Introduction
The mining industry is increasingly recognising the importance of Environmental, Social, and Governance (ESG) factors in project planning, execution, and reporting. The latest draft of the JORC Code which is up for consultation until 30th October 2024, reflects this shift by incorporating significant changes aimed at enhancing ESG disclosures. Among these updates, particular attention is given to mine closure outcomes, ensuring that sustainability is not an afterthought but a fundamental part of resource development from start to finish. https://www.jorc.org/
The Need for Enhanced ESG Reporting
In recent years, stakeholders, including investors, regulators, and communities, have demanded greater transparency and accountability in how mining projects address ESG issues. The draft JORC Code responds to these demands by introducing new clauses that require material ESG factors to be disclosed at every stage of a project’s life cycle, from exploration to closure.
The key changes focus on ensuring that ESG considerations are not only integrated into project planning but also reported with the granularity appropriate to the project stage. This approach ensures that as a project evolves, the understanding and management of ESG risks and opportunities become more detailed and aligned with the project’s maturity.
Key ESG Changes in the Draft JORC Code
The draft JORC Code introduces several key changes to improve ESG disclosures:
- Specific ESG Clauses: New clauses have been added that mandate the disclosure of material ESG considerations appropriate to the study stage. This ensures that from exploration through to closure, ESG factors are systematically considered and reported.
- Reporting Criteria in Table 1: A new section in Table 1 (Section 5.5) has been added, which requires baseline ESG disclosures at the exploration stage, with increasing detail as the project advances to the Reserves stage. This tiered approach ensures that the level of ESG reporting is commensurate with the stage of the project and its materiality.
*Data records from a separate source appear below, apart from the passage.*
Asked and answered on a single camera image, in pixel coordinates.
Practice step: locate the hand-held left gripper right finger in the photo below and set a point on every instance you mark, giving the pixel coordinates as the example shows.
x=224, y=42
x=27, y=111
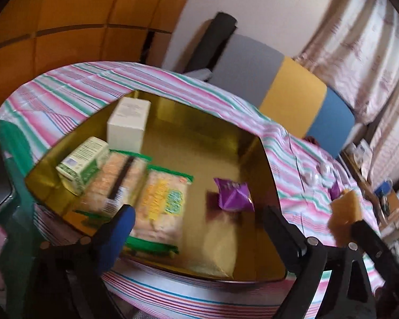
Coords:
x=286, y=239

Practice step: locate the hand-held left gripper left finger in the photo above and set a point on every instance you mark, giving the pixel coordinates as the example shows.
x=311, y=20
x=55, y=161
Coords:
x=118, y=236

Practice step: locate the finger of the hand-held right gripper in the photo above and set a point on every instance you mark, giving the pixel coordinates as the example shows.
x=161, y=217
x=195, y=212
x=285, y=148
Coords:
x=375, y=242

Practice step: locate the yellow green cracker packet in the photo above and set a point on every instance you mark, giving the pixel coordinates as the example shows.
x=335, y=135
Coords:
x=159, y=209

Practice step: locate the dark striped cracker packet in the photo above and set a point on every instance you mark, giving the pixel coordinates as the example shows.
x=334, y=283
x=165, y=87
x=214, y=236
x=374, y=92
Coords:
x=113, y=182

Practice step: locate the white ball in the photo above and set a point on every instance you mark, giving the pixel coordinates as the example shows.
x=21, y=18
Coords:
x=309, y=177

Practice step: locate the purple snack packet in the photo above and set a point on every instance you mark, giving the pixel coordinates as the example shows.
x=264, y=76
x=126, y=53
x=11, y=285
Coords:
x=335, y=189
x=234, y=196

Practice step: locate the green white carton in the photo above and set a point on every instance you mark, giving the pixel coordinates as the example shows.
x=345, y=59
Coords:
x=83, y=166

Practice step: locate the white cardboard box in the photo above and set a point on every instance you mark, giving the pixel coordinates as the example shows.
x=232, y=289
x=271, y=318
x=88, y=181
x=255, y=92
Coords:
x=128, y=123

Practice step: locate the gold tin box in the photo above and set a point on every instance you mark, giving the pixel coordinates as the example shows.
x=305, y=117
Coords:
x=199, y=146

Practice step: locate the wooden side shelf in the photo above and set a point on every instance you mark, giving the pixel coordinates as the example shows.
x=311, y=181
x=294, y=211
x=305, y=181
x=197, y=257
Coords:
x=395, y=202

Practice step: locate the blue white jar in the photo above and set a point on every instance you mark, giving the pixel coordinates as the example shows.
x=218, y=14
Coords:
x=384, y=189

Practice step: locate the white printed box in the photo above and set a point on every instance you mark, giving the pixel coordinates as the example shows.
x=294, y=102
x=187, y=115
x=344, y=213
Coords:
x=362, y=153

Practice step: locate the pale pink curtain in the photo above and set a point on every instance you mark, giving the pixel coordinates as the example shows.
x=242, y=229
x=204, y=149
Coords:
x=395, y=133

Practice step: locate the green plastic stool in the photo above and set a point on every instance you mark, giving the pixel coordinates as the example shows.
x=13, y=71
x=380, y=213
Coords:
x=15, y=146

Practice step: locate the grey yellow blue chair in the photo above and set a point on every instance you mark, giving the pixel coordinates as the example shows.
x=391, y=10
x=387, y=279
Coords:
x=296, y=86

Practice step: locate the striped tablecloth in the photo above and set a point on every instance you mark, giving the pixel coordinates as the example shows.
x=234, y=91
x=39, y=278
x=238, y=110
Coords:
x=86, y=83

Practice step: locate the white chair armrest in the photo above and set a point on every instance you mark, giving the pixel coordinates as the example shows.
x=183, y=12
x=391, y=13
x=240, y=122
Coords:
x=199, y=73

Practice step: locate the printed beige curtain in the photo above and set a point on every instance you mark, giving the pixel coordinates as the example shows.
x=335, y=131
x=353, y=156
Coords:
x=352, y=40

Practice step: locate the black rolled mat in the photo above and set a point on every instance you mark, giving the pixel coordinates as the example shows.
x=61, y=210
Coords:
x=216, y=36

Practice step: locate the wooden wardrobe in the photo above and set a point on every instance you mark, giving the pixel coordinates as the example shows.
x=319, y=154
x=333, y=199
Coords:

- Guidance Matrix: The introduction of a Guidance Matrix provides a structured approach to ESG reporting, outlining themes and impacts that users of the JORC Code should consider. This matrix is designed to ensure that relevant ESG issues are addressed consistently across projects.
Emphasising Mine Closure Outcomes
One of the most critical stages where ESG considerations come into play is during mine closure. The draft JORC Code’s updates place a strong emphasis on mine closure, recognising it as a pivotal phase that can significantly impact both the environment and local communities.
Environmental Restoration and Rehabilitation
The updated JORC Code requires detailed mine closure plans that focus on environmental restoration and rehabilitation. These plans must outline how the land will be restored to a stable and sustainable condition post-mining, including efforts to manage or re-establish ecosystems. This focus on environmental outcomes is crucial in ensuring that mining projects do not leave lasting negative impacts on the landscape.
Social Considerations in Mine Closure
The social impact of mine closure is another area where the updated JORC Code demands greater transparency and accountability. The Code emphasises the need for ongoing community engagement and the consideration of socio-economic effects during and after closure. This includes plans for post-closure land use, which must be developed in consultation with local communities to ensure that the land can continue to provide value, whether through agriculture, conservation, or other uses.
Governance and Compliance
Governance plays a central role in mine closure, with the updated JORC Code highlighting the importance of adhering to regulatory requirements and ensuring transparency in closure planning. Companies are expected to document and disclose their closure plans comprehensively, demonstrating their commitment to ethical practices and regulatory compliance.
Financial Provisions for Closure
The draft JORC Code also addresses the financial aspects of mine closure, requiring clear disclosures on the provisions made to cover closure and post-closure activities. This financial transparency is critical to ensuring that companies are adequately prepared to meet their closure obligations without placing an undue burden on stakeholders or the environment.
Conclusion
The proposed changes to the JORC Code mark a significant step forward in integrating ESG considerations into the mining sector, with a strong emphasis on responsible mine closure. By requiring detailed and stage-appropriate ESG disclosures, the updated Code ensures that mine closure is not an afterthought but an integral part of the project lifecycle. These changes reflect the growing importance of sustainability in mining, ensuring that the industry can continue to meet the demands of stakeholders while minimising its impact on the environment and local communities.